Professor Andrew Prentice, Director of MRC International Nutrition Group at the London School of Hygiene & Tropical Medicine, said:
“In studies of associations between certain risk factors (in this case a mother being overweight before and during pregnancy) and outcomes (in this case asthma when their children reached adolescence) it is notoriously difficult to be certain that the one leads directly to the other – they might both be caused by so-called ‘bystander’ effects. The authors have done their best to account for such effects but we cannot be certain that maternal obesity causes asthma.
“There are many possible pathways by which a mother being overweight in pregnancy could alter the development of her baby and make it more susceptible to later diseases. Therefore Patel’s results are plausible and should be followed up by a search for the actual mechanism so that interventions could be planned.
“These new findings add to a very long list of the damaging effects of obesity in pregnancy. Overweight mothers not only put themselves at risk, but also their unborn babies and, almost certainly, their grandchildren. The costs to our health service are enormous and responsibility lies at a societal level as well as with the individual.”
Dr Alexander Heazell, Walport Clinical Lecturer at the University of Manchester’s School of Medicine, said:
“Obesity is already associated with an increased inflammatory state in pregnancy which may affect foetal development. This research provides more data to support a link between maternal obesity and childhood asthma. The authors found that women in the top third of pre-pregnancy weight were more likely to have a teenage child with asthma. There was a trend towards increased asthma in women classified as obese, but this was not statistically significant, probably because only 3.8% of women were obese in this study. Maternal weight was not the only predictive factor; there are still other important genetic and environmental considerations.

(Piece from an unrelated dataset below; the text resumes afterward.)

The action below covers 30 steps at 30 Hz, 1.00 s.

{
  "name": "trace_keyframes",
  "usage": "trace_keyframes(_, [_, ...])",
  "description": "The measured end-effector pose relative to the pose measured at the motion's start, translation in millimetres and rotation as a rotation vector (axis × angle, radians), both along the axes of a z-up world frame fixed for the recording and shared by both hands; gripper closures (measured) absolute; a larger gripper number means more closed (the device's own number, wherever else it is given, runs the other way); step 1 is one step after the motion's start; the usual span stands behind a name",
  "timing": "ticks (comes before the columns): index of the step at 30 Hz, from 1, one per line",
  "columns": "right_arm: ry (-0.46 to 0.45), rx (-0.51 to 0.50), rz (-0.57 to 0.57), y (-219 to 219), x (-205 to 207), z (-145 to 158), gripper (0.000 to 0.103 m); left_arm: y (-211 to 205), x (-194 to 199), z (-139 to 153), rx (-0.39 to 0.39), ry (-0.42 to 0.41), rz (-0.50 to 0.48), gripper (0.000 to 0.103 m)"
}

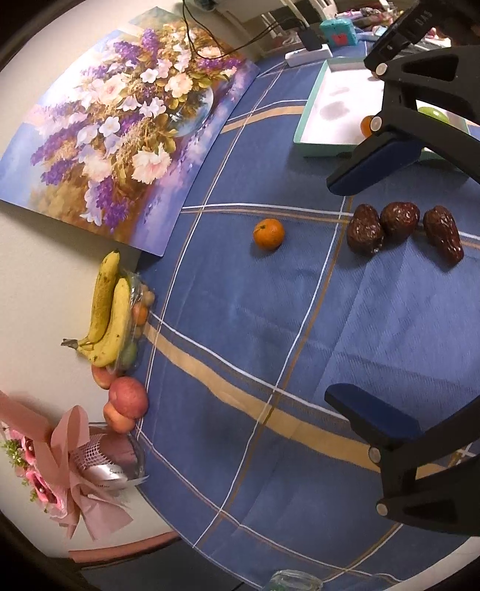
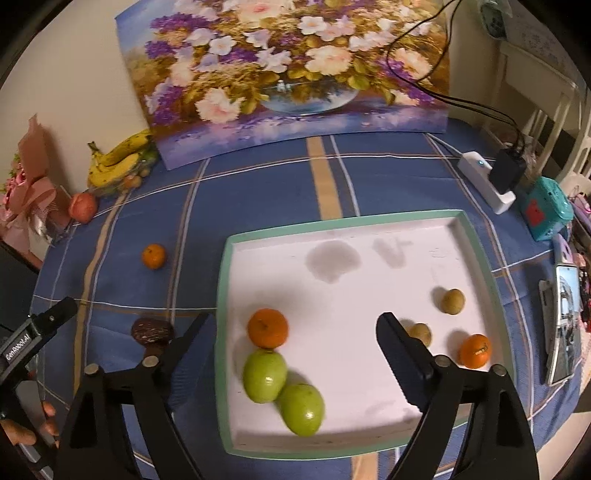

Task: Organize fruits
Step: 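Move both open tools back toward the row of dark dates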

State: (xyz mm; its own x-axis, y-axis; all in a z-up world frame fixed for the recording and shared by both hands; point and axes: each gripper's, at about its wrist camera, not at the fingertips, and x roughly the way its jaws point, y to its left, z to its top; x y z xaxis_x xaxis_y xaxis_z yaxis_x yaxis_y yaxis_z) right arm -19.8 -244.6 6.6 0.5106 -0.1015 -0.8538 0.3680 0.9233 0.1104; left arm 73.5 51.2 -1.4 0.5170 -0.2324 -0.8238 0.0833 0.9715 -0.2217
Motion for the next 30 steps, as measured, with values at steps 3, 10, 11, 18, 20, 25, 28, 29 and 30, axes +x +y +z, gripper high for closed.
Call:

“This adds to a growing body of data that show what happens in the womb can determine the future health of the child. Until now, most work has focussed on maternal under-nutrition which increases the risk of diabetes and cardiovascular disease in offspring. This work suggests that women with obesity can predispose their child to health problems in utero. Optimising maternal health before embarking on pregnancy should be a priority. ”
Professor Khalid Khan, Professor of Women’s Health and Clinical Epidemiology, Barts and the London School of Medicine, said:
Background:
“The increasing prevalence of obesity in women is a major health problem: a recent Health Survey for England showed that a quarter of women (23.8%) were obese with a Body Mass Index (BMI) of 30 kg/m2 or more. Fifty percent of women of childbearing age are either overweight (BMI 24.9-29.9 kg/m2) or obese with 18% starting pregnancy as obese. Currently 20-40% of women are found to gain more than the recommended weight during pregnancy. They have an increased risk of maternal complications, e.g. more than half of women who die during pregnancy, childbirth or puerperium are either obese or overweight. There are also many risks to new-born and children, e.g. excessive weight gain in pregnancy increases the risk of obesity in children at 2-4 years. The risk of asthma in adolescent offspring of obese women has been evaluated in the study.
Childhood Asthma:
Prevalence of children’s asthma symptoms has been on the increase in recent decades with up to a third (37%) of teenagers affected by asthma symptoms, making it one of the most common chronic diseases in childhood. The reasons for this rise are difficult to decipher, in part due to variation criteria for diagnosis over time. As with most diseases, a mixture of genetic susceptibility and environmental factors contribute. The extent to which each contributes varies. It is thought that genetic variation is unlikely to be the key reason for the risk in childhood asthma. So what has changed in the environment?
Prenatal environment:
The exposure of the foetus while still in utero is a considered a key factor in current research, e.g. it has been shown that exposure to frequent use of paracetamol during late pregnancy may increase the risk of persistent wheezing in the offspring in early childhood. Smoking in pregnancy has the same effect on the offspring. This study shows that maternal pre-pregnancy overweight and obesity are associated with asthma symptoms in adolescents. The epidemic of obesity in women of childbearing age may provide a partial explanation for the increase in childhood asthma.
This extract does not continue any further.